“With only a 4th-grade education, Grandma Maggie’s world schooled her in the practicalities of life. Hardworking and unshakeable, she harbored neither self-pity nor arrogance for any aspect of her life. No matter what happened around her, she remained grounded. She was not a religious woman, but I would describe her as having a strong faith. The kind of faith that extends beyond the walls of a church or the pages of the Bible.”
– Excerpt from Walking Old Roads
If you and I were playing a word association game before I wrote Walking Old Roads, my answers would sound different than answers from my post-book writing perspective. If you had asked me to tell you the first word to pop into my head when I hear the word faith, I would have immediately said religion. I also would have told you that I would not use the word faith as a description of myself. I am not a religious person in that I find little comfort in organized religion. During the process of writing Walking Old Roads, I surprised myself by discovering I have a lot more faith than I ever thought possible. After authoring the book, the word popping into my mind in response to the prompt of faith is trust. Faith has many layers other than that of a religious context.

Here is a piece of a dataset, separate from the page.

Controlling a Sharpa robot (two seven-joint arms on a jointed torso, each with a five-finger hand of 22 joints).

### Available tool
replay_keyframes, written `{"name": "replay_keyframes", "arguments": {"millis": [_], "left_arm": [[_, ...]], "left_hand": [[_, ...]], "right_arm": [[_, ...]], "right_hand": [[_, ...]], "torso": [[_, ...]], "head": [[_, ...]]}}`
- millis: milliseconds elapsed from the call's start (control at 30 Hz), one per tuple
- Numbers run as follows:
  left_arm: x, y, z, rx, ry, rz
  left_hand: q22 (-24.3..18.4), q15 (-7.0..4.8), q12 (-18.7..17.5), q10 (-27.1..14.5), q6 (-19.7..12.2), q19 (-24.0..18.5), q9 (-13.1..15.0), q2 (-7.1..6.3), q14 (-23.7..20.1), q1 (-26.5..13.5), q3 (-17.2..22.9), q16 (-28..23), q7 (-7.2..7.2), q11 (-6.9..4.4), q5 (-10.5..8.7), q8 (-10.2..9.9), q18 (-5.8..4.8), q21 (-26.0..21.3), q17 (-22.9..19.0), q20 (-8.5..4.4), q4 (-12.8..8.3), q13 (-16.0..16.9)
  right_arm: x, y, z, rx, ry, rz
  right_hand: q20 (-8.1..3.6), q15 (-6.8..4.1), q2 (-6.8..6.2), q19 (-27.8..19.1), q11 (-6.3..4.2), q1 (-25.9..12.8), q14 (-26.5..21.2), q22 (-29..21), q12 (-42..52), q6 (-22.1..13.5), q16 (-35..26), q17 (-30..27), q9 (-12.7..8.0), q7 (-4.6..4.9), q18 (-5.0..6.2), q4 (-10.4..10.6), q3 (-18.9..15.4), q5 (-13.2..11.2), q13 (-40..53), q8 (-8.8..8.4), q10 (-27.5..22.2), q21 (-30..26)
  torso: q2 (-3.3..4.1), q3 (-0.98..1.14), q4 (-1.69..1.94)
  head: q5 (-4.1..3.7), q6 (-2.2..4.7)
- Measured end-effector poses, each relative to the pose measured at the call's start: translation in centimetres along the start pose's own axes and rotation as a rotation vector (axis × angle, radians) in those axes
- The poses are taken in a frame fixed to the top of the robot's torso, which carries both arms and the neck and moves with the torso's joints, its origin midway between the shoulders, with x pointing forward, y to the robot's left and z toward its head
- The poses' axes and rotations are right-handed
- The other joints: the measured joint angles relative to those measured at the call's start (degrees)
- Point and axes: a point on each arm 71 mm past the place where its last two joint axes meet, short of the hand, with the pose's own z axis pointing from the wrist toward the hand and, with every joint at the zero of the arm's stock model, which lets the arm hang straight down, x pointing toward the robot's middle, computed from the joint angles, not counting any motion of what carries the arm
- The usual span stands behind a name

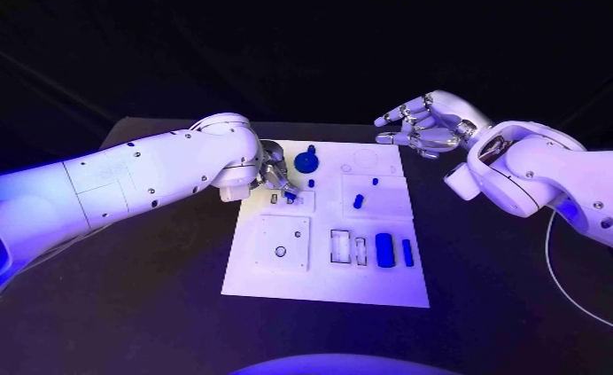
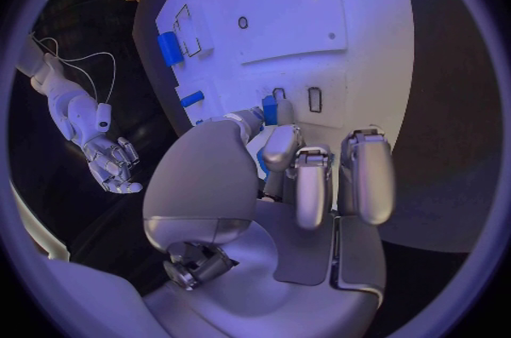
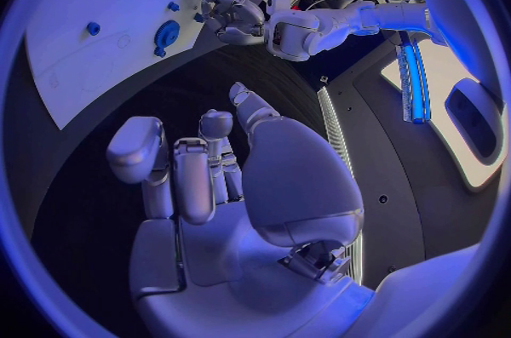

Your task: Assemble the parts on the task board

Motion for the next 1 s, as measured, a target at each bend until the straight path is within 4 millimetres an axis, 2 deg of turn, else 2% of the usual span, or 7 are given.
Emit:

The dictionary defines faith as “sincerity of intentions … allegiance to duty; loyalty … belief in something for which there is no proof.” Faith requires a great deal of trust and trust is a key component of benevolence.

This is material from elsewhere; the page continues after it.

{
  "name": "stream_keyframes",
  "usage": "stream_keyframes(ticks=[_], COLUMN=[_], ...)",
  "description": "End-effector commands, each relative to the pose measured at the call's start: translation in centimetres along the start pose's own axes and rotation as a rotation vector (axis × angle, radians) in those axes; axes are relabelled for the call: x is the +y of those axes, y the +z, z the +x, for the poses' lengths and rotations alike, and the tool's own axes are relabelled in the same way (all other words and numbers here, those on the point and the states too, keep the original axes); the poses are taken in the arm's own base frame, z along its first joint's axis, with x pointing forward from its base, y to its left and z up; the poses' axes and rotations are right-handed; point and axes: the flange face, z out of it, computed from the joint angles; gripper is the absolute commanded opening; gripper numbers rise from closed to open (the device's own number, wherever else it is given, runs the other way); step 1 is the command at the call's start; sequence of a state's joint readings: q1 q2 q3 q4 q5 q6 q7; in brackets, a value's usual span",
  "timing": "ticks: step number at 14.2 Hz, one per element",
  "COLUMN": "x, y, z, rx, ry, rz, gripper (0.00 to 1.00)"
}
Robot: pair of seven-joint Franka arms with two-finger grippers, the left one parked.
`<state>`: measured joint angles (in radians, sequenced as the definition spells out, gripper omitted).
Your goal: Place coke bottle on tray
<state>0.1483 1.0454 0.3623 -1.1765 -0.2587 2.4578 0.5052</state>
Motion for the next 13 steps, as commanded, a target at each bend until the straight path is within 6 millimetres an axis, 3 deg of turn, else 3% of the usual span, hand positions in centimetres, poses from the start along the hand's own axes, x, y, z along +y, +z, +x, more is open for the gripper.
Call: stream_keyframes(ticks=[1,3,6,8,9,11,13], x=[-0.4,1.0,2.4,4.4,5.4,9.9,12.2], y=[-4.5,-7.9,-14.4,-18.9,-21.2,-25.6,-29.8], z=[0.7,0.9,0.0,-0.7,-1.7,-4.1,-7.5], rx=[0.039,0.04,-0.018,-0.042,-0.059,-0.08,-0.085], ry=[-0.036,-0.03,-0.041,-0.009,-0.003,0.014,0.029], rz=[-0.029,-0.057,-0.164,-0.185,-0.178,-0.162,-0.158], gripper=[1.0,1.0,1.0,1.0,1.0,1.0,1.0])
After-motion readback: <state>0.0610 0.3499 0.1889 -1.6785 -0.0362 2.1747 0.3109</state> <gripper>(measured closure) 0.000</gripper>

I came to understand a broader definition of faith when I was writing about my Grandma Maggie who I say has the kind of faith that extends beyond the pages of the Bible. As a wrote about her, I began to see similarities between her personality and mine. My devotion to a tidy home, my appreciation for everyday tasks performed with caring intention, and my desire for contentment remind me of my behavioral connection to one of my greatest role models. The way I sneeze after applying a generous sprinkling of ground black pepper jogs my memory of Grandma Maggie doing the same while standing at the stove in her modest kitchen. I began to see more faith in my existence as I searched my heritage and found the significance of being a benevolent person.
Even if I cannot immediately see proof of how a simple kind act can influence the world around me, I believe small actions matter. I strive to become the role models who influenced me in my youth. They, like us, were far from perfect, but they knew how to be part of a community. They understood the importance of contribution, how to be content with life, and how to trust the people around them. Not an easy task to accomplish these days. Remembering the world of yesterday helps me see the possibilities in having the faith to lift up my eyes and connect with the people right in front of me.

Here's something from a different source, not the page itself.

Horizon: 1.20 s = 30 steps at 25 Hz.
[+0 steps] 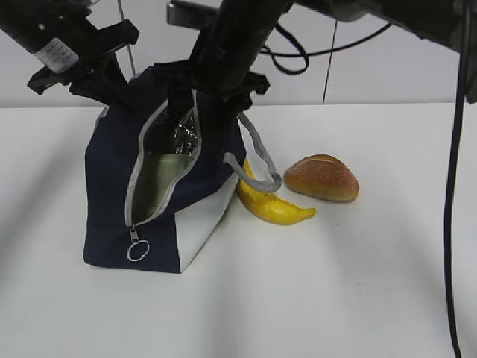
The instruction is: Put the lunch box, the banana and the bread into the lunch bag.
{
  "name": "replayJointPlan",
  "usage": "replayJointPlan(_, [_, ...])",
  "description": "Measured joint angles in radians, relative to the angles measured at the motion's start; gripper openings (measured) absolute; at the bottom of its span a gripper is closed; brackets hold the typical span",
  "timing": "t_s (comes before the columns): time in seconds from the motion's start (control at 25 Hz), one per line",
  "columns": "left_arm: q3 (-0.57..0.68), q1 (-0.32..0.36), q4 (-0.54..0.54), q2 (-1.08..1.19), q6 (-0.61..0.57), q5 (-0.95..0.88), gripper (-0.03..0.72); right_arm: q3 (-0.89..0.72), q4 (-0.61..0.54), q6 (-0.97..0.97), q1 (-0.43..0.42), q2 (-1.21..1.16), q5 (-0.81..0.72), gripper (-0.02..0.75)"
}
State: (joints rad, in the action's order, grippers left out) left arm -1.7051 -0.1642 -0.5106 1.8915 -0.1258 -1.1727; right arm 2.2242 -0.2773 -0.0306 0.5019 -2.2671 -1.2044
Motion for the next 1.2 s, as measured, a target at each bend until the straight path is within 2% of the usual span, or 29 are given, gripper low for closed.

Who I am is a moving target and I can use past experiences to guide me into being a better person. I will get some things right, and I will get some things wrong. Grandma Maggie would have believed setting a good example for the benefit of generations to come to be a worthy effort. I still have work to do to repair my broken benevolence, but I know I have the level of faith necessary to start mending myself. I know I must be more trusting of others and more content with myself. No matter what type of healing you need, patience in the process goes a long way to getting there.
How do you answer when the person in your mirror asks, “What is faith?”
Tammy, I have to have faith that “we” will come to our senses, but I’m under no illusion that it can be started – or achieved – by anything other than individual behavior. How we treat one another is critical.
I am jealous. I wish I’d had a Grandma Maggie.
You can’t see it over the internet, but you always make me nod in agreement and smile. Thanks for sharing your thoughts with me.
What a light and lovely interpretation of this concept that often is imbued with misplaced solemnity.
“Even if I cannot immediately see proof of how a simple kind act can influence the world around me, I believe small actions matter. I strive to become the role models who influenced me in my youth. They, like us, were far from perfect, but they knew how to be part of a community. ”
Be the change is having faith in the power of a good example.
“Be the change is having faith in the power of a good example.” Beautifully said, Charlotte.
Thank you for enlarging the understanding of faith. I would like to add that faith enables us to be comfortable and operate with confidence that our actions help (and sometimes inspire ) others. Early in life I thought faith was a passive acceptance and learned later it is an active contribution to help our struggling world.
Keep spreading your faith.
I love your idea of faith being more than passive acceptance. Active contributions are needed now more than ever. Thank you for reading and commenting.